Just look at Expensify, which was founded during the last recession. “I saw firsthand how difficult it was to get funding,” said David Barrett, who is the CEO and founder. “I dealt with it by pivoting my original, riskier business idea—a secure platform for feeding the homeless, which was a passion project—into something much safer and recession-proof, that banks would be more comfortable supporting: namely, expense reports. I knew that even during an economic downturn, people still need to do expense reports, still find them tedious, and will always be looking for a better, easier way. True, not every startup will be able to pivot like this. But my case shows that starting out with a safer and more ‘boring’ business concept isn’t always a bad thing. Instead, it can help serve as a stepping stone towards your larger, longer-term business goals. In our case, that meant first launching an expense management platform, then a corporate card, and finally, an initiative to give back to the community and help fight hunger, homelessness, and climate change.”

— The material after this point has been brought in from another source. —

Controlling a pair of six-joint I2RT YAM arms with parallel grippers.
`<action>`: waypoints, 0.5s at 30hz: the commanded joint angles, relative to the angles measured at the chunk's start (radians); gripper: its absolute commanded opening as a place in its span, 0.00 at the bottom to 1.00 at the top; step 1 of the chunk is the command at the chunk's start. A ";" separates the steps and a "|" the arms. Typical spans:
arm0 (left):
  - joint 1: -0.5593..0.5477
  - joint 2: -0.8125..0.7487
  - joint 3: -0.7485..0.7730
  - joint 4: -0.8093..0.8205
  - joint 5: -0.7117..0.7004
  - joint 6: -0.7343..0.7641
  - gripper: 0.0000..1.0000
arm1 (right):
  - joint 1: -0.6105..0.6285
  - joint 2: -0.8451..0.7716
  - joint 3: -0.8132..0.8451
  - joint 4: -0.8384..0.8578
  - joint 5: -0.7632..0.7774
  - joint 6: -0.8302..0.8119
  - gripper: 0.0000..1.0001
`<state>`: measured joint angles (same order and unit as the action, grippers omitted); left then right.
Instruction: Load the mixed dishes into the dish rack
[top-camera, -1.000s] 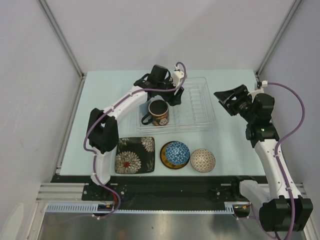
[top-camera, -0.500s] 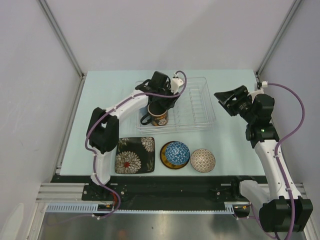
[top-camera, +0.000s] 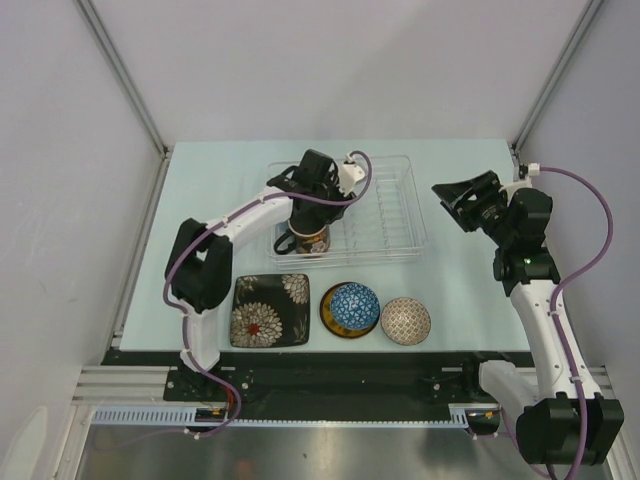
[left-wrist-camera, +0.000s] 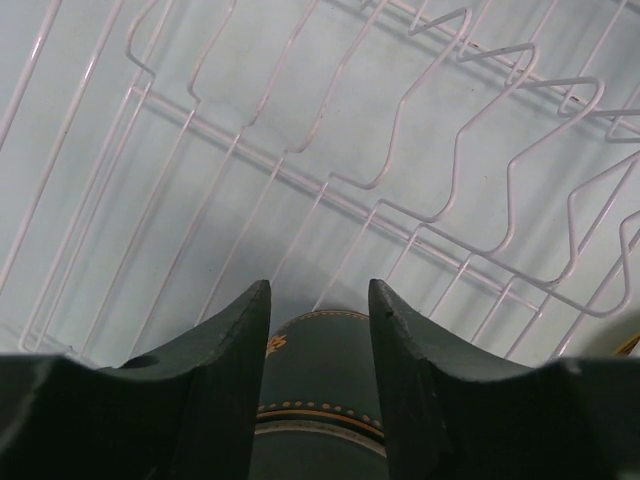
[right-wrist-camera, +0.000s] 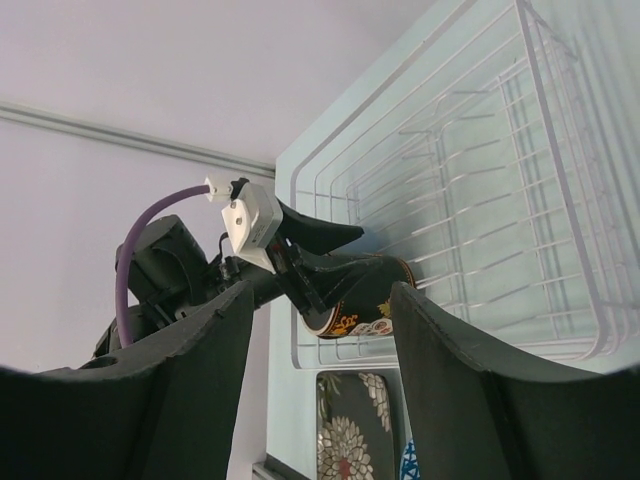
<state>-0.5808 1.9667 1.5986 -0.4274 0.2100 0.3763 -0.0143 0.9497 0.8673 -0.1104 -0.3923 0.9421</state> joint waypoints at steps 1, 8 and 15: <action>0.007 -0.058 -0.028 -0.057 -0.038 0.030 0.44 | -0.003 -0.020 0.001 0.015 -0.002 0.001 0.62; 0.007 -0.107 -0.057 -0.065 -0.030 0.019 0.36 | -0.001 -0.025 0.001 -0.023 0.010 -0.032 0.63; 0.007 -0.187 -0.100 -0.022 -0.070 -0.002 0.98 | 0.048 -0.071 0.002 -0.139 0.033 -0.155 0.67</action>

Finally, there should not be a single-minded focus on the business side of things. “As a governing principle, CEOs should first and foremost take care of their people,” said Saar Yoskovitz, who is the CEO of Augury. “As the ongoing concern for their employee’s health rises, companies should seek ways to optimize for their safety, even at the expense of slowing down their business metrics. Tracking the progression of the outbreak as well as the financial slowdown is crucial. Executive teams should appoint a Business Continuity Committee that assesses the risks on a daily basis and is empowered to adjust operations accordingly. The magnitude of your actions should be proportional to the amount of risk your business is facing due to market forces.”